Вообще-то дядя Коля Позелов, хотя и выглядел сердитым и страшным и хотя много и матерно ругался, даже на детвору, к ним, мальчишкам, особенно к тем, у кого отцы не вернулись с фронта, относился всегда заботливо. «Ну что, Мишка, – сказал тогда, после смерти матери, – придется, брат, тебя в детдом отправлять. Вот если бы Катька вернулась в колхоз, то другое бы дело». Но Мишка знал, что Катька не вернется. Ни за что! Но все равно он ее ждал, надеялся: а вдруг она сжалится?
Не сжалилась.
…А на следующий день к вечеру он увидел, что наступило самое страшное: к их избе шел поп с древними старухами. Поп был толстый, круглый, с длинной седой бородой, а под черным суконным пальто полоскалась легкая ряса. Мишка, конечно, тоже пошел в избу и глазел, как поп важно ходит вокруг гроба, и осеняет мать тяжелым серебряным крестом, и причитает непонятной скороговоркой с тонкими завываниями. А все женщины громко всхлипывали. А когда хотели закрывать гроб, Мишка бросился к матери в ноги, рыдал и все просил: «Мамка, не покидай…»

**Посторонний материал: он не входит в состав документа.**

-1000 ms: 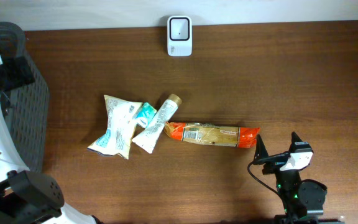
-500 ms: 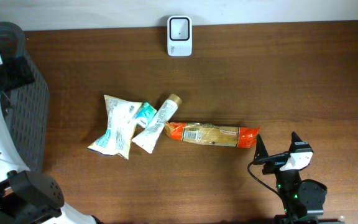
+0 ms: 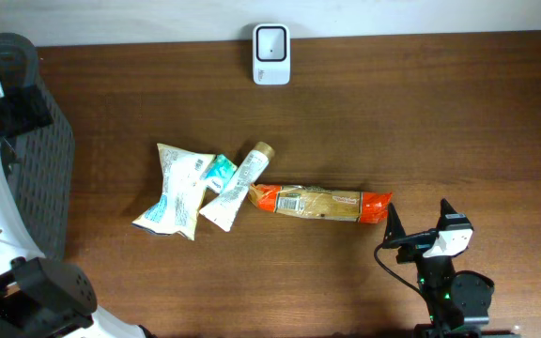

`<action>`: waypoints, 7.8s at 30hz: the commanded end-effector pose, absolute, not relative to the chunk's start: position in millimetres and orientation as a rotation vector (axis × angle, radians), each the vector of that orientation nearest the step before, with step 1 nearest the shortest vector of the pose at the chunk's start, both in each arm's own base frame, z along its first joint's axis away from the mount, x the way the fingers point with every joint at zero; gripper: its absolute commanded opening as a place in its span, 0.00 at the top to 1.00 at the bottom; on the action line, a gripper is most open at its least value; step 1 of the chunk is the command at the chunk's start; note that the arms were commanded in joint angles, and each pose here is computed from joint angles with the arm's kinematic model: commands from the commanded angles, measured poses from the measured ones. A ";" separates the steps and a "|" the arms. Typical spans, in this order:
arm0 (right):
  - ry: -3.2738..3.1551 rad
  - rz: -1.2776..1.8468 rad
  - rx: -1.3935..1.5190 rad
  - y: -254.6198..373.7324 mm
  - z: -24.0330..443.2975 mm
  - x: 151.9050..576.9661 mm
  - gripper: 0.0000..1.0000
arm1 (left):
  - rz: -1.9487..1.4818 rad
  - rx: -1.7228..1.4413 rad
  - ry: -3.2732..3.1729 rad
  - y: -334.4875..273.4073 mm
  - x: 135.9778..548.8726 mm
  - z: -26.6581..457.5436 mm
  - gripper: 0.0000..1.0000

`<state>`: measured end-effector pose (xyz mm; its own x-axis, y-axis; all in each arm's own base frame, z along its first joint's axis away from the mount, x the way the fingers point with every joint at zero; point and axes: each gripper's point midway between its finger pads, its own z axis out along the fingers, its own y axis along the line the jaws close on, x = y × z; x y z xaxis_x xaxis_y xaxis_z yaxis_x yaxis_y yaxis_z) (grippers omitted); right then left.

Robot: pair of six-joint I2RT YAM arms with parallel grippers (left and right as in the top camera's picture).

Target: Scan the item barcode

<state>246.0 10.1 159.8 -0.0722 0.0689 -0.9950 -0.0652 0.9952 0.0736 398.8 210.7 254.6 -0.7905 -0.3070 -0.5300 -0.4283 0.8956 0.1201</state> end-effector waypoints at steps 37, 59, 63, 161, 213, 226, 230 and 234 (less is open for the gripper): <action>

…А потом уже, когда малиновое солнце спускалось к роще, забитый гроб с матерью поставили на телегу и его посадили на передок рядом с конюхом дядькой Андреем Наумовым – маленьким и тощим, почти таким же, как и он, мальчишка, но лысым, беззубым, с вечной самокруткой в поджатом, провалившемся рту; и огромная рыже-пегая кобыла бельгийской породы барбеню́, с длинной пепельной гривой, легко, но понуро потащила телегу на подъем, туда, к роще, где тогда было кладбище. Женщины в сапогах и телогрейках и в черных платочках, обходя кровавые на закате лужи, нестройно и молча тянулись сзади, уже без слез, задумчивые. И он тоже больше не плакал, потому что все уже было кончено. Гроб зарыли быстро, даже торопливо; женщины лопатами сгребли холмик из сырой весенней земли, а конюх дядька Андрей Наумов вкопал и затвердил этот вот крест, тогда свежевыкрашенный, голубой…
…До самой ночи в избе справляли поминки, и приходили со всего села женщины и мужики, и все утешали его, жалели, осуждали сестру Катьку и убеждали, что в детском доме не так уж будет и плохо. Он заснул на печке, когда в избе еще было многолюдно, заснул мертвым сном, как провалился в глубокую черную яму. А под утро ему приснилось, как бесконечно он падает в эту яму, кричит от страха, а внизу его ждет живая мама, прижимает к себе, гладит по голове, а сама ласково улыбается и молчит. Наконец тихонько толкает, и он опять летит, но уже вверх к свету, на землю. Он проснулся, пугается: над ним дядя Коля Позелов – с опухшим небритым лицом, одноглазый. Но говорит ему ласково: «Вставай, Мишка. Вот бумаги тебе принес для детского дома. Ты там держись! Где наша не пропадала…»
…Он в избе с соседкой теткой Марфой Крыловой и конюхом дядькой Андреем Наумовым. Попили чаю, и тетка Марфа Крылова дала ему сумку с пирогами и бутылью молока. Он собрал портфель и кое-какие вещицы. И с конюхом дядькой Андреем Наумовым они садятся на передок той же самой телеги, запряженной той же самой рыже-пегой старой кобылой. Потом долго, не спеша, они катят в бывшую усадьбу князей Гагариных, где тогда размещался детский дом. В тот же день вечером новые кореша под водительством переростка Герки Пономарева устроили ему темную, сильно поколотили, чтобы, значит, впредь не вздумал ябедничать и чтобы всегда и всем с ними делился. Они отняли его скудную провизию и тут же сожрали…
– Да-а, брат, такая вот наша история, – повторяет печально Бусыгин.